Lavie's Technion Presidency witnessed the reception by Technion of its 3rd Nobel Prize in Science. In 2011, the Nobel Prize in Chemistry was awarded to Prof. Dan Shechtman for the discovery of quasicrystals. Lavie initiated and oversaw the Technion cornerstone centennial, in which 100 years of Technion history were celebrated since the laying of the first cornerstone in 1912. He was succeeded as president by Uri Sivan.
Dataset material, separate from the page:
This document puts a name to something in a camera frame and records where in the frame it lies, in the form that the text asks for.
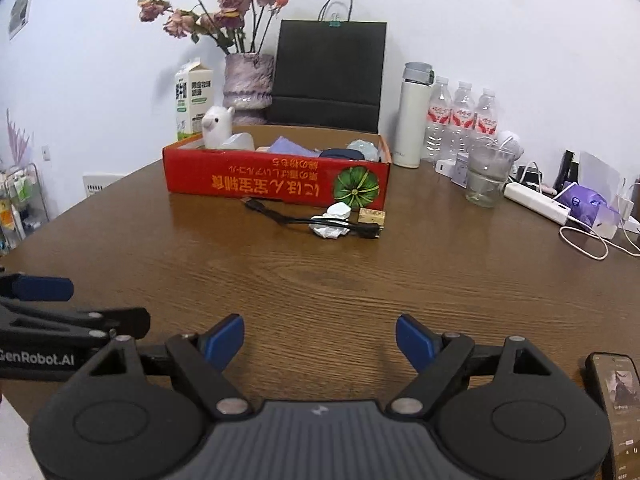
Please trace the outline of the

Peretz Lavie is married to Lena Lavie, a cell biologist, and has three children and three grandchildren.

==Awards==
- 2006 – EMET Prize in medicine.
- 2006 – William Gruen Prize for Innovative Research, from the American Sleep Research Society
- 2005 – The Michele and Howard Kessler Health Education Library Award of the Brigham and Women's Hospital, Boston for the book "Restless Nights" (Yale University Press, 2003)
- 2004 – University of Pisa Biannual Sleep Research Award to the Best Sleep Researcher in Europe
- 2001 – Elkeles Prize, from the Israeli Ministry of Health and Keren Kayemet LeIsrael for Best Medical Scientist
- 1995 – Technion's Hershel Rich Prize in Technological Innovation

==Books==
- Lectures on Sleep and Dreaming. Lavie, P. Ministry of Defense Publication, Israel, 1981 (Heb.).
- Ultradian Rhythms in Physiology and Behavior. Schulz, H. and Lavie, P. (Eds.) Springer, Berlin, 1985.
- Sleep. Horne, J. and Lavie, P. (Eds.). Fischer Struttgart, 1988.
- Brain, Structure and Function: Historical Concepts. Lavie, P. Ministry of Defense Publication, Israel 1989 (Heb.).
- The Enchanted World of Sleep. Lavie, P: Yale University Press (translated into French, Italian, German, Polish, Greek, Spanish, Portuguese, Czech, Ukrainian, Chinese [2 versions], Japanese) 1996.
- Sleep Disorders: Diagnosis, Management and Treatment. A Handbook for Clinicians. Lavie, P., Pillar, G. and A. Malhotra: Martin Dunitz Ltd, publishers, London, 2002.
- Sleepless nights: When snoring becomes sleep apnea. Lavie, P. Yediot Achronot / Sifrei Chemed, Tel-Aviv, Israel, 2002.
- Restless Nights: Understanding Snoring and Sleep Apnea. Lavie, P. Yale University Press, 2003.